## [Work item]
Please write out, exactly as given, every line of the entries below up to and including the line with "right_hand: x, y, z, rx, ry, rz".

## [Dataset excerpts]

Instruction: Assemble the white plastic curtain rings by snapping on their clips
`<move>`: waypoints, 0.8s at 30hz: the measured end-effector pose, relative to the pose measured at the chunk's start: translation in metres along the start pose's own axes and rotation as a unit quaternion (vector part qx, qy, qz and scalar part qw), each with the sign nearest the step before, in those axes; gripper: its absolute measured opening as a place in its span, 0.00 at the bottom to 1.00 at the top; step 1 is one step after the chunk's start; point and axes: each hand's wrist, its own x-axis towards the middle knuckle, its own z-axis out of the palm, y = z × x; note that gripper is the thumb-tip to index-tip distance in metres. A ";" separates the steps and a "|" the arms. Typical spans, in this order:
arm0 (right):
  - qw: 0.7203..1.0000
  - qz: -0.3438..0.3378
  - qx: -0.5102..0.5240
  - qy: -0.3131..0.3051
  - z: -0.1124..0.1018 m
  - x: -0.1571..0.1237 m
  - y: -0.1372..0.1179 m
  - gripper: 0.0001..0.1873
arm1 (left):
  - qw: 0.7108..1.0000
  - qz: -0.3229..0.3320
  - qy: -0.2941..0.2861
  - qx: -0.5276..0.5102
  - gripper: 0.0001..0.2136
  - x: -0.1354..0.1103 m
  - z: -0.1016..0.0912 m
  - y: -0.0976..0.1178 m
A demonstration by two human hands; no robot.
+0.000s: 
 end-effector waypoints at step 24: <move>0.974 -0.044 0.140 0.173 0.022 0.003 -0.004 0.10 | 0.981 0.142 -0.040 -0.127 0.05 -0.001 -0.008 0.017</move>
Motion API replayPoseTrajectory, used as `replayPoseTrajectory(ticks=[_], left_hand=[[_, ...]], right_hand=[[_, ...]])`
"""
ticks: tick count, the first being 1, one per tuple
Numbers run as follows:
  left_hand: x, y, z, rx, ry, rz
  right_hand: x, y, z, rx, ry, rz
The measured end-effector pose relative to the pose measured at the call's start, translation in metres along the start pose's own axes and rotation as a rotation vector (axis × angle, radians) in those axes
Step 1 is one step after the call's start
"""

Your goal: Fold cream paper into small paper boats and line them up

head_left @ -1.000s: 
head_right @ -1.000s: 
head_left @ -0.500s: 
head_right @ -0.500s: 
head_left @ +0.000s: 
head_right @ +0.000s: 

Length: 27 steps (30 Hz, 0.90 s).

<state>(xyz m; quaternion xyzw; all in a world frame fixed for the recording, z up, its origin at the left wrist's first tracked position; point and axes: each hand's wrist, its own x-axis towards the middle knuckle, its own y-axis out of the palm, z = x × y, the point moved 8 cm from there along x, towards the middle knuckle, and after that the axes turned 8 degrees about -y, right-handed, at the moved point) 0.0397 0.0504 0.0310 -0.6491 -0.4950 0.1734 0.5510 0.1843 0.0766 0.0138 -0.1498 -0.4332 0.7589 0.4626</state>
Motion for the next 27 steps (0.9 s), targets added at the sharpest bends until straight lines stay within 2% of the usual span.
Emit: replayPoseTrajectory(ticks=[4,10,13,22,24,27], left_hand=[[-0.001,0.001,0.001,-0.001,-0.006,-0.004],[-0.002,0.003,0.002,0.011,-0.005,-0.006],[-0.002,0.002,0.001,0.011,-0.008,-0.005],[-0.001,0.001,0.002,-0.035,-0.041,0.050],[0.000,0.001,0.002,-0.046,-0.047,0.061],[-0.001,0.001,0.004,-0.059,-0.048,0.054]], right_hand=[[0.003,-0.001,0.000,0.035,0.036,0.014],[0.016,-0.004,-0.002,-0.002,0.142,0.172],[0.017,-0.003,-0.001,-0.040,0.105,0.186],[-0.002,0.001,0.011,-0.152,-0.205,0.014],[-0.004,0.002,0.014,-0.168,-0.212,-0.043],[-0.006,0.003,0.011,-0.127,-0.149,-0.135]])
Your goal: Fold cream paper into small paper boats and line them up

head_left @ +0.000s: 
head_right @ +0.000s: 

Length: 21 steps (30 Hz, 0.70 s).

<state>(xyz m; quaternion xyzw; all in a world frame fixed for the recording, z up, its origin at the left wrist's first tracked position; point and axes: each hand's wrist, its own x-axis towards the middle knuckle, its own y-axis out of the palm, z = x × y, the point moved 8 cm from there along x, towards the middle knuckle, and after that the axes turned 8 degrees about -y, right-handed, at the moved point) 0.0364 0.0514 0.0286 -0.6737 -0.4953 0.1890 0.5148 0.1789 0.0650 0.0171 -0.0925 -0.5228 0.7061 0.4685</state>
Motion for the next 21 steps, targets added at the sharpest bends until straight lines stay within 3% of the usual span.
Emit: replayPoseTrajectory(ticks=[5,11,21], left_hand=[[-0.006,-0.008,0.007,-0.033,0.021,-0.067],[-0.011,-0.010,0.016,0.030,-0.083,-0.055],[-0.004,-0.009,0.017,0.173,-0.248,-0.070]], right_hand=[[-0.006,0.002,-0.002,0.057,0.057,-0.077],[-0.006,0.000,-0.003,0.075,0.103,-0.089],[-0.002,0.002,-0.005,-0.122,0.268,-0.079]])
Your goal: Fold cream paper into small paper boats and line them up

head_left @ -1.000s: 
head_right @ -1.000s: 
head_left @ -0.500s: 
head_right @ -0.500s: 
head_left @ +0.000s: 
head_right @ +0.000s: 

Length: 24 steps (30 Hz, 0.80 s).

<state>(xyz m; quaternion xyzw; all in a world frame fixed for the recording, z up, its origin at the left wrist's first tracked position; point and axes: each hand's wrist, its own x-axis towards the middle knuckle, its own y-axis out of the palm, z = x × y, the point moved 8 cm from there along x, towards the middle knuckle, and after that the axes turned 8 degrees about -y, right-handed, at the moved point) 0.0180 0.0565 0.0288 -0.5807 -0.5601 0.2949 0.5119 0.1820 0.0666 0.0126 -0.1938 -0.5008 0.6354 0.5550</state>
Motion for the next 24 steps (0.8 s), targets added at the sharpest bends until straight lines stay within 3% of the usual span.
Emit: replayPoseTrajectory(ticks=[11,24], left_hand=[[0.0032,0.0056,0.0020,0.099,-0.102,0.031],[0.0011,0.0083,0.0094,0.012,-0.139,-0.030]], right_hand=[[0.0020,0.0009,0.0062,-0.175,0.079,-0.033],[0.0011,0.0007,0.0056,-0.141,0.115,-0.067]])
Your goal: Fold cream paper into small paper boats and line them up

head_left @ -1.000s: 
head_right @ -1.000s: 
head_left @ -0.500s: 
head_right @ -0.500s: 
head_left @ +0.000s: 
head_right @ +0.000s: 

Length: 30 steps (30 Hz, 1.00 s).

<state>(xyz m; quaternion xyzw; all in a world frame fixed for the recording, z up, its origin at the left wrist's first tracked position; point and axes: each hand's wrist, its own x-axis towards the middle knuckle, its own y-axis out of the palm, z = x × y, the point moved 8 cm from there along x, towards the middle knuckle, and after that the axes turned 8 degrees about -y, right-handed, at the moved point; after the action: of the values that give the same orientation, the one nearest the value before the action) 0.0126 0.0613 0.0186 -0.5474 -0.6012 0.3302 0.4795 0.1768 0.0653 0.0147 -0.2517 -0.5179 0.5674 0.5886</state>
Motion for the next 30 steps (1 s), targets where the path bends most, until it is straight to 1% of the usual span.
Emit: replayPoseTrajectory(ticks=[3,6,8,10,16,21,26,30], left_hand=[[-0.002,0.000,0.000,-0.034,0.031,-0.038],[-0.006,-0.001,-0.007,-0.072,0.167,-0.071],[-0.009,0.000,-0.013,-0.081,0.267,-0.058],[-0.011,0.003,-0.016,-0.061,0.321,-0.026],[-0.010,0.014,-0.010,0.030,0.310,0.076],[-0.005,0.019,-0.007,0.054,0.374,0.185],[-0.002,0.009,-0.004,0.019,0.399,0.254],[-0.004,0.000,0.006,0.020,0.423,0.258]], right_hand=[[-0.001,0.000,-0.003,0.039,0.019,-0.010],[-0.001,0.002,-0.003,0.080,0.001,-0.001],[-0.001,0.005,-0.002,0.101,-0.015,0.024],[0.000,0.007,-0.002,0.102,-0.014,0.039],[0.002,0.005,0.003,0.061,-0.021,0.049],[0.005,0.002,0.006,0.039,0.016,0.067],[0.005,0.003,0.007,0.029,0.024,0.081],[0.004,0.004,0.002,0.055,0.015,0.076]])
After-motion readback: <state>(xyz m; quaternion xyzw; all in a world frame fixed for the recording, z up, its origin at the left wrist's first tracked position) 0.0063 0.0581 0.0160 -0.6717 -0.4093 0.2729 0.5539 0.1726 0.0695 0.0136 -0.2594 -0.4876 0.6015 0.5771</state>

## [Exercise answer]
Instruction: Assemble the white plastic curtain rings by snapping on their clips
`<move>`: waypoints, 0.8s at 30hz: the measured end-effector pose, relative to the pose measured at the chunk's start: translation in metres along the start pose's own axes and rotation as a unit quaternion (vector part qx, qy, qz and scalar part qw), each with the sign nearest the step before, in those axes; gripper: its absolute measured opening as a place in its span, 0.00 at the bottom to 1.00 at the top; step 1 is one step after the chunk's start; point and axes: each hand's wrist, its own x-axis towards the middle knuckle, its own z-axis out of the palm, y = z × x; note that gripper is the thumb-tip to index-tip distance in metres. A ";" separates the steps and a "|" the arms. Typical spans, in this order:
arm0 (right):
  - qw: 0.7203..1.0000
  - qz: -0.3438..0.3378
  - qx: -0.5102..0.5240
  - qy: -0.3131..0.3051
  - z: -0.1124..0.1018 m
  - x: -0.1571..0.1237 m
  - y: -0.1372..0.1179 m
  - gripper: 0.0001..0.1873
arm1 (left):
  - qw: 0.7108..1.0000
  - qz: -0.3229..0.3320
  - qy: -0.2941..0.2861
  - qx: -0.5276..0.5102
  - gripper: 0.0001..0.2136
  - x: -0.1354..0.1103 m
  - z: -0.1016..0.0912 m
  - y: -0.0976..0.1178 m
A demonstration by two human hands; no robot.
+0.000s: 
 end-effector waypoints at step 24: <move>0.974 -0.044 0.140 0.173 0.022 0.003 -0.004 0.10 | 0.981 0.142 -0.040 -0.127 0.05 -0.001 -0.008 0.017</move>
Motion API replayPoseTrajectory, used as `replayPoseTrajectory(ticks=[_], left_hand=[[_, ...]], right_hand=[[_, ...]])`
"""
ticks: tick count, the first being 1, one per tuple
Numbers run as follows:
  left_hand: x, y, z, rx, ry, rz
  right_hand: x, y, z, rx, ry, rz

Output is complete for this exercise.